Damit werden die Zahlenbereiche also von 0-255 (unsigned char), 0-65535(unsigned short) und 0-4294967295 (unsigned long int) verschoben.

Als Gegenstück existiert das Schlüsselwort signed (also signed char, signed short, signed long int), was zwar zu den gerade mal 31 Schlüsselwörtern gezählt wird, jedoch wohl kaum in einem Sourcecode auftauchen wird. Der Grund liegt einfach darin, dass jeder (mir bekannte) Compiler einen Datentyp ohne das Schlüsselwort unsigned Variablen automatisch als signed anmeldet und daher kein Programmierer sich die Arbeit macht, das Schlüsselwort signed noch einmal extra vor den Datentyp zu schreiben.

Faule Programmierer

Da es den meisten Programmierern aber auch das zu viel Tipparbeit ist, die Datentypen mit dem Schlüsselwort unsigned auszuschreiben, finden sich häufig Umschreibungen für die Datentypen und tragen nun die entsprechenden Namen, wie die Datentypen in Assembler benannt sind.

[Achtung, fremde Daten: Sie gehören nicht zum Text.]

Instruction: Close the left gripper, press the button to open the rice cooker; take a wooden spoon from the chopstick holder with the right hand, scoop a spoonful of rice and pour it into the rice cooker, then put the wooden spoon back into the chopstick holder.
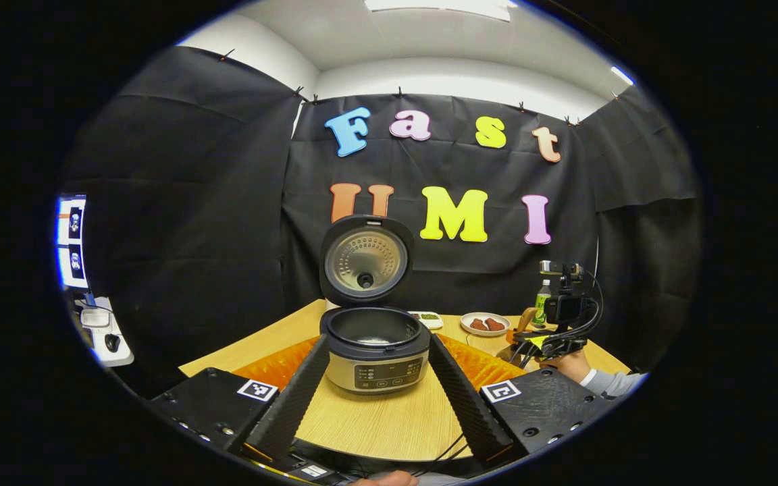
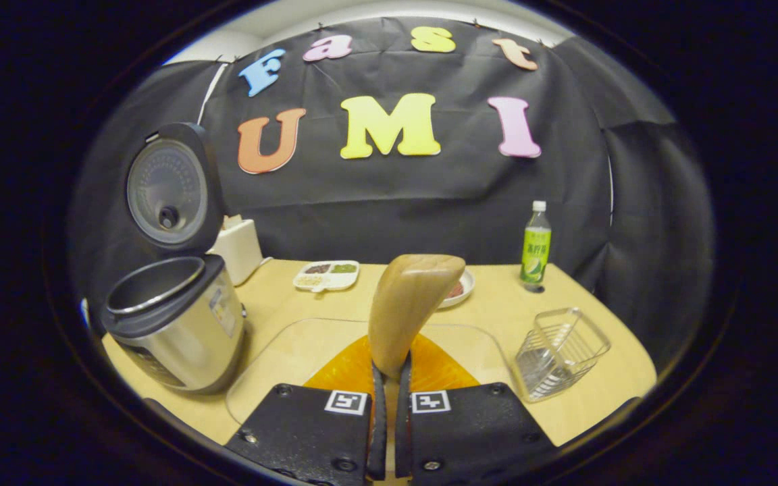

Parallel dazu wurden die signed Datentypen umbenannt.

BYTE    =   (signed) char
UBYTE   =   unsigned char
WORD    =   (signed) short
UWORD   =   unsigned short
LONG    =   (signed) long
ULONG   =   unsigned long

Zu beachten ist, dass die nachträglich definierten Dateitypen groß geschrieben werden, die originalen Dateitypen klein. Ebenfalls klein geschrieben werden die Schlüsselwörter signed und unsigned. Diese Definitionen sind nicht Teil der Sprache C, dennoch finden sie sich in verschiedenen Projekten so oder ähnlich wieder.

Weiterhin wurde der Datentyp BOOL definiert, der nur die Zahlen NULL (FALSE) und Eins (TRUE) annehmen soll und damit nur Wahrheitsaussagen machen darf. Dies ist sinnvoll, wenn man nur kurze Antworten von einer Prozedur wünscht. Schreibt man zum Beispiel eine Prozedur, die Speicher für das Programm besorgt und zum Beispiel ein Fenster öffnet, kann diese eine Aussage machen im Sinne, dass alles geklappt hat und das Programm starten kann oder, dass ein Fehler aufgetreten ist und das Programm abbrechen soll.